How Trustpilot takes a 'serverless first' approach to engineering with AWS

Trustpilot has embarked on an ambitious programme to go completely serverless with Amazon Web Services, with a bold aim to completely embrace the modern architecture by the middle of next year, accounting for what the organisation estimates could be a 10x saving on cloud compute costs.

Scott Carey Nov 29th 2018

Trustpilot has embarked on an ambitious programme to go completely serverless with Amazon Web Services, with a bold aim to completely embrace the modern architecture by the middle of next year, accounting for what the organisation estimates could be a 10x saving on cloud compute costs.

The Danish web company, which collates independent reviews for online businesses, started its serverless journey in 2016, when VP of engineering Martin Buberl came back from AWS re:Invent in 2016.

Speaking at re:Invent in Las Vegas this week, Buberl said he "couldn't have imagined standing up here" if you had asked him two years ago.

His engineering team successfully shifted to a nearly completely serverless architecture, leaning heavily on Lambda functions to reach a point where AWS is essentially fully responsible for code execution.

"Serverless was not completely new to me but the concept of serverless compute and Lambda functions really clicked for me [in 2016]," he said.

The company had already been cloud native for five years, running a high level architecture of event driven microservices and REST APIs.

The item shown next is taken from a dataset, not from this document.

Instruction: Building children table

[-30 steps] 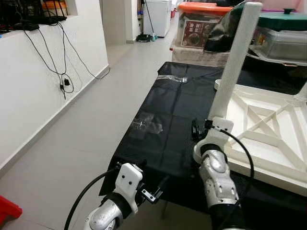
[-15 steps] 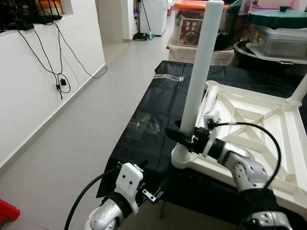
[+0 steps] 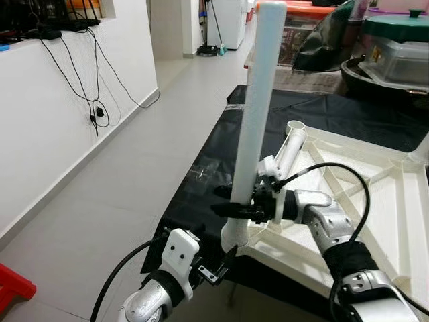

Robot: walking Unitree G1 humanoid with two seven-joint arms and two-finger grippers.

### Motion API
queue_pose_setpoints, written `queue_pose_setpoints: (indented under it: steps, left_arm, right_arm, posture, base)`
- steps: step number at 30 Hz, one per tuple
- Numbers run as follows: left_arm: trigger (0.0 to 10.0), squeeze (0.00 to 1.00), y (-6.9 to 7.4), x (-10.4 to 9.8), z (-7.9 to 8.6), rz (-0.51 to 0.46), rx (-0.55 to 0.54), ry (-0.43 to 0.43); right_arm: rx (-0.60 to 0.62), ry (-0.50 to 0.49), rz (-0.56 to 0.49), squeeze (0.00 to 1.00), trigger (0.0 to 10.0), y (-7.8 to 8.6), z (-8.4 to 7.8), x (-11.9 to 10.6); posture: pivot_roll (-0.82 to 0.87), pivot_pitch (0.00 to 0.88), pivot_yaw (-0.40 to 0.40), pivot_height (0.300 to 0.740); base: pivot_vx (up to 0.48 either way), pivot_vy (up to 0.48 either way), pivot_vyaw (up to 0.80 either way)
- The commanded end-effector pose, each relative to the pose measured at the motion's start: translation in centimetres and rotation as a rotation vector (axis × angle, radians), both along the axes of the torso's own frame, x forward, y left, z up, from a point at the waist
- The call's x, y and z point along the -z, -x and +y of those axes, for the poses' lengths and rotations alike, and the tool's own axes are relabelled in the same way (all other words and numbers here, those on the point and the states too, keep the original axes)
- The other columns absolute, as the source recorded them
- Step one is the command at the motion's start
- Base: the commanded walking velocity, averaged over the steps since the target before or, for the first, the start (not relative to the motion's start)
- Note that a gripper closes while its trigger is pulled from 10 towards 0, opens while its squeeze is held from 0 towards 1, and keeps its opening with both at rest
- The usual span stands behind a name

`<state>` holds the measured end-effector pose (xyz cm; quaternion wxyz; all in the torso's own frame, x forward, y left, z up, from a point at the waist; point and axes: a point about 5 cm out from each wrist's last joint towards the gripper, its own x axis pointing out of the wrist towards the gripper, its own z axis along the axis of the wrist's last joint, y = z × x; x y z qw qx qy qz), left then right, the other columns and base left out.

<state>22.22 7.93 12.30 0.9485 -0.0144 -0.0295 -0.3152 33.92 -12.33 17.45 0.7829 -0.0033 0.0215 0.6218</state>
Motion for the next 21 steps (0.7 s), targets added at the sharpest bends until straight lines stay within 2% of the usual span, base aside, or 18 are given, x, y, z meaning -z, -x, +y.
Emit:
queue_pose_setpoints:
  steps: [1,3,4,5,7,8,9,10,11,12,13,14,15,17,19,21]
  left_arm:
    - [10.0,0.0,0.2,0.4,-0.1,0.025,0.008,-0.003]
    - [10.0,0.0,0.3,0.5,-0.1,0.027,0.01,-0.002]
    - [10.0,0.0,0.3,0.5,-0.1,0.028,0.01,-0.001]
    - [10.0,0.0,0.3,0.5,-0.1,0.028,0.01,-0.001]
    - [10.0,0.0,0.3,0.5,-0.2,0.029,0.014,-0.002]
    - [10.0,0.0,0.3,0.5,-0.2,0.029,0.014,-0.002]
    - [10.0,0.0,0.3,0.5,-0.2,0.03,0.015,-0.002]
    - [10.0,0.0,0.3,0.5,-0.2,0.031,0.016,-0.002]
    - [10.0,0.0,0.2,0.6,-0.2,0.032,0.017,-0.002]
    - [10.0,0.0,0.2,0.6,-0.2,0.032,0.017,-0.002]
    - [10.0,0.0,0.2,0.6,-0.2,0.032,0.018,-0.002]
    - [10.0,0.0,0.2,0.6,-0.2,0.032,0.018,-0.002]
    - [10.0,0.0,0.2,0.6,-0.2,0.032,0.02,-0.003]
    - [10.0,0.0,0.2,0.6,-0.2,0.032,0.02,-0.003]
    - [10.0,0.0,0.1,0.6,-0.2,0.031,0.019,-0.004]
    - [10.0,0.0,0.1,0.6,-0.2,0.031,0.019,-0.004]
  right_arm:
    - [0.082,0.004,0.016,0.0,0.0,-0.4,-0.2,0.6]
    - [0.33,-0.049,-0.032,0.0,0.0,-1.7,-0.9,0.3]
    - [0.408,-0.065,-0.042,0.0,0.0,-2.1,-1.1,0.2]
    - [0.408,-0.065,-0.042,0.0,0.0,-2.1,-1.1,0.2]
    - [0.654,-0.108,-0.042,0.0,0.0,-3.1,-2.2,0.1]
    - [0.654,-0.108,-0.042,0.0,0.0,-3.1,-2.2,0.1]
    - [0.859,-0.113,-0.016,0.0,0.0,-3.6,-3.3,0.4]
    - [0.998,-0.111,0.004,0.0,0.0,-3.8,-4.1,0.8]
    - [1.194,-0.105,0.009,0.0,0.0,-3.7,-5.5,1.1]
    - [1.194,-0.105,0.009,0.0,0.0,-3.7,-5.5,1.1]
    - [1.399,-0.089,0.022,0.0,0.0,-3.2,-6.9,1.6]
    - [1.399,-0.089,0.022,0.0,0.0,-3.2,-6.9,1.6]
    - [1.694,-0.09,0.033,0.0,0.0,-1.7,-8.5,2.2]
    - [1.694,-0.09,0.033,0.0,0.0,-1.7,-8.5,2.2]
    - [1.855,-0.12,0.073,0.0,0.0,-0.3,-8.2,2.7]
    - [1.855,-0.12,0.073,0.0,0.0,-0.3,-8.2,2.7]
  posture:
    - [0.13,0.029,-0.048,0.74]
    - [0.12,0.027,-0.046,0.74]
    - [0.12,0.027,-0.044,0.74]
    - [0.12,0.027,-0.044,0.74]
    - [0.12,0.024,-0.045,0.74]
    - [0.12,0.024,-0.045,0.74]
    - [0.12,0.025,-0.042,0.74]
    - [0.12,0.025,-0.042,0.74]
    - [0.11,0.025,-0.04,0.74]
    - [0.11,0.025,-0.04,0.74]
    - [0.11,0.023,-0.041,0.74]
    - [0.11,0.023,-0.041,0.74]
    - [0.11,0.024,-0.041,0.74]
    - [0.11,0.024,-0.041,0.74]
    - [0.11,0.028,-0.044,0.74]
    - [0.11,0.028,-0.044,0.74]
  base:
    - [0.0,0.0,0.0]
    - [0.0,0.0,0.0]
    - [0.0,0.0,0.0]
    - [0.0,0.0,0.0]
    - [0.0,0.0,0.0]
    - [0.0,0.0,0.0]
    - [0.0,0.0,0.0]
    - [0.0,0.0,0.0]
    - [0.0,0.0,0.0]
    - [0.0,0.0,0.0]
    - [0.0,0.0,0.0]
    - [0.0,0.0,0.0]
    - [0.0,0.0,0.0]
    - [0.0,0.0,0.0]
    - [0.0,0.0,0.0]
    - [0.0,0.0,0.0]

Now, with the addition of serverless functions-as-a-service and event queues, he felt ready to take the engineering team to what he saw as the next level.

How did it get there?

His first move was to establish what Trustpilot calls its 'engineering principles' to add 'serverless first' to its architecture.

That reads: "If serverless is not available or practical, containers are recommended. Virtual servers are considered legacy and should be avoided."

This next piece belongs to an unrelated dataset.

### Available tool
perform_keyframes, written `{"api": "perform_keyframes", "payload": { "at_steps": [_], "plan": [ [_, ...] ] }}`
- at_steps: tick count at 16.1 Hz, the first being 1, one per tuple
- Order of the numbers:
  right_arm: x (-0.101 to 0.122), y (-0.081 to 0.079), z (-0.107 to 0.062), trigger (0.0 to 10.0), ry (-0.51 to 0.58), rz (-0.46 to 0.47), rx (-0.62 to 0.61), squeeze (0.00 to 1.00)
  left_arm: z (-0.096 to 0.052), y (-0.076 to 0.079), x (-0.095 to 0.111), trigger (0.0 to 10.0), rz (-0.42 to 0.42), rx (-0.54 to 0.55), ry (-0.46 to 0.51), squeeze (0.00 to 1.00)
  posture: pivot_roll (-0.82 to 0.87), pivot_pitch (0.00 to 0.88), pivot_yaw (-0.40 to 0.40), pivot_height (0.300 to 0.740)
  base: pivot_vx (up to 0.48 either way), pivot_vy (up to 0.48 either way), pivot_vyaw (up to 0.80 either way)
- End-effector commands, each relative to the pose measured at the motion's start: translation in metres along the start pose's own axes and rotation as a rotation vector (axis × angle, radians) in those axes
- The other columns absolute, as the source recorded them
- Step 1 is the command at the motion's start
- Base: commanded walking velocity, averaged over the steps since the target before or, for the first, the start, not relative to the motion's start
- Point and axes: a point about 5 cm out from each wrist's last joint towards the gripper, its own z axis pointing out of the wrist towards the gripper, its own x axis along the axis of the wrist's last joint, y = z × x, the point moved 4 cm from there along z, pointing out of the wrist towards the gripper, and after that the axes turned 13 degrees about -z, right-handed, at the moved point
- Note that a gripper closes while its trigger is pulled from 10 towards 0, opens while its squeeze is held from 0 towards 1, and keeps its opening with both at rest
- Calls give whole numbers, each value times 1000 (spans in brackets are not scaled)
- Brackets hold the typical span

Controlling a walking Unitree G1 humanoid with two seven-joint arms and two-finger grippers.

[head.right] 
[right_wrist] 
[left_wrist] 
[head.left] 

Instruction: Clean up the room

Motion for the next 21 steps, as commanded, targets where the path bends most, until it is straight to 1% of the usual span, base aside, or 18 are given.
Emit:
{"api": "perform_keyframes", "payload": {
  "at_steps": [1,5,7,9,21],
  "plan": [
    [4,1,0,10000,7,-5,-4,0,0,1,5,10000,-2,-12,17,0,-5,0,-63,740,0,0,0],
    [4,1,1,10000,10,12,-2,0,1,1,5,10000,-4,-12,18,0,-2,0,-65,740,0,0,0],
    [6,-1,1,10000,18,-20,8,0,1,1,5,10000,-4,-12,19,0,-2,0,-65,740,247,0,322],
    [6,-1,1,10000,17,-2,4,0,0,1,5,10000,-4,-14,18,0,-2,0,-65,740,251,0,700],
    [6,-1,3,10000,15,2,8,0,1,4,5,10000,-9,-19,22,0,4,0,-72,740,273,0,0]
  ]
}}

Buberl admits that the day he got back from Las Vegas with grand plans to go completely serverless there were varying degrees of excitement from his engineers, and said that he may have overlooked the all important 'why' of Simon Sinek's Golden Circle.

It's the last bit of that principle which caused most of the pushback from its population of .NET developers, who remained reliant on virtual servers.

After engaging with the firm's engineers, Buberl said: "What happened is the engineers were happier but there were still a few folks raising their eyebrows and not fully bought in." After heading back to the drawing board, the organisation opted to move to .NET Core and Docker for that team.

As a result the expanded principle reads: "We do this because we strongly believe that serverless (FaaS, BaaS, DBaaS) is the future of the cloud and we'd like to be on the forefront of that movement. Serverless might not necessarily be the right choice for everything today, but start your architecture discussions there. We're in the process of fading out virtual servers and want to avoid creating new ones."

Once they were happy with this principle they open sourced it on GitHub, where it joined others such as to code review everything, services first, build smaller things, encapsulate in contexts and expose APIs, and aim to open source.

How does this architecture look?

This new architecture relies on an API management layer and the simple notification service (SNS) pub/sub messaging service, which is tooled using GitHub and Slack.

"Github and Slack means you can immediately start using [Lambdas]," he said. So anytime anything happens a Github webhook, posts are sent out using the API gateway, where Lambda subscribes and fans out triggered actions using that SNS pub/sub mechanism, broadly speaking.

One example of how this is leveraged is for GDPR compliance. Data scientists were sometimes accidentally committing personally identifiable data within their training sets to GitHub, which would cause problems at audit. The answer is to bubble this up to Slack every time a potentially problematic commit is made to get that taken down as quickly as possible.

The company has moved to running 53 percent less virtual servers, from 180 to 95 today; 283 containers, up 354 percent from 80 in 2016, and 252 regular Lambda functions, up from 40.

Benefits

Buberl said the question he gets asked the most is whether the Lambda functions are cheaper.

The problem is, he believes Lambda triggers vs traditional cloud compute is like comparing apples with bananas.

"Effort has to go in to autoscaling systems," he said. "And we see it's hard to quantify. Then if you make mistakes and the system doesn't scale that is expensive too."

However his "gut feel" is that its serverless architecture is now "10 times cheaper" thanks in large part to the reduction in operations overhead.

The other benefits of going serverless, he said, are faster development speeds, but the biggest downside has been a loss of traceability over systems.

"We're investing in this as you have lots of smaller systems," he said, with Trustpilot now running more than 500. Today his team is using Amazon X Ray and logging to track these services, but is looking to invest in a service mesh "to bring all these systems together and map them there".

The next step is to shut down its remaining EC2 instances, which are earmarked for an end of life of Q2 2018, with "only a few Snowflake systems allowed".